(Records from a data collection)
┌──
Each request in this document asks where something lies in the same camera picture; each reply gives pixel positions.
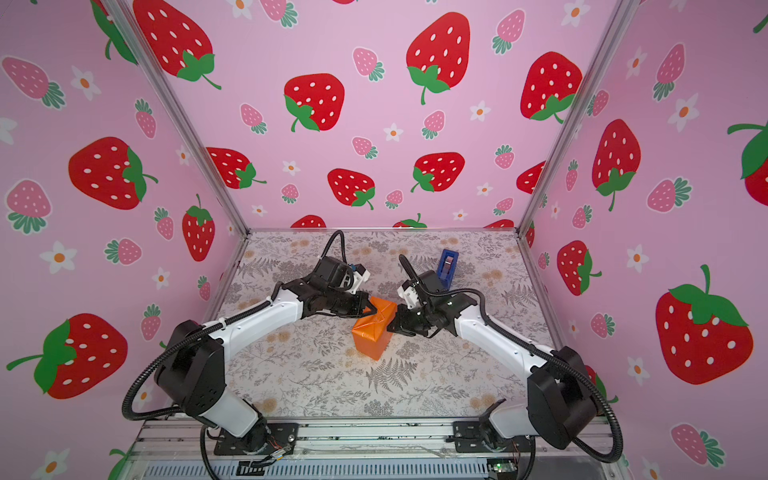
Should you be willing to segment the orange yellow wrapping paper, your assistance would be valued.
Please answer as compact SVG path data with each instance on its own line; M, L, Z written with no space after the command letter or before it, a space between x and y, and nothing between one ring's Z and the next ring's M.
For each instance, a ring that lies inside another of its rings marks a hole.
M387 327L397 312L397 304L376 297L370 298L377 312L370 308L365 310L366 316L357 320L351 332L357 351L375 361L378 361L387 349L393 333Z

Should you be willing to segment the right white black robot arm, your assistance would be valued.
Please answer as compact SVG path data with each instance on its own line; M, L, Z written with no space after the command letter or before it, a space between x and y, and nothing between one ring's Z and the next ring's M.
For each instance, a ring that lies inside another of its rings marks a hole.
M400 288L398 296L403 303L390 331L426 338L446 331L484 350L524 381L523 404L502 402L483 415L486 432L481 437L486 443L496 447L501 441L530 435L560 450L575 445L600 456L579 435L600 414L612 430L618 421L578 353L535 344L496 321L487 312L484 295L475 289L432 293L407 287Z

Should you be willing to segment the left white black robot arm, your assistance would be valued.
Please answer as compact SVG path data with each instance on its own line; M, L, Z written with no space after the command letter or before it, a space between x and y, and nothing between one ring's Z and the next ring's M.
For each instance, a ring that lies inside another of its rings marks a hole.
M229 362L257 340L314 315L359 319L379 309L365 291L316 288L298 279L278 284L257 306L229 318L178 326L154 381L187 416L243 439L260 429L262 415L226 383Z
└──
• WHAT YOU WILL DO
Please return all lines from the records that hold the word "black".

• THE COMPLETED TASK
Should you be willing to segment the right white black robot arm, your assistance would be valued.
Should you be willing to segment the left white black robot arm, your assistance would be valued.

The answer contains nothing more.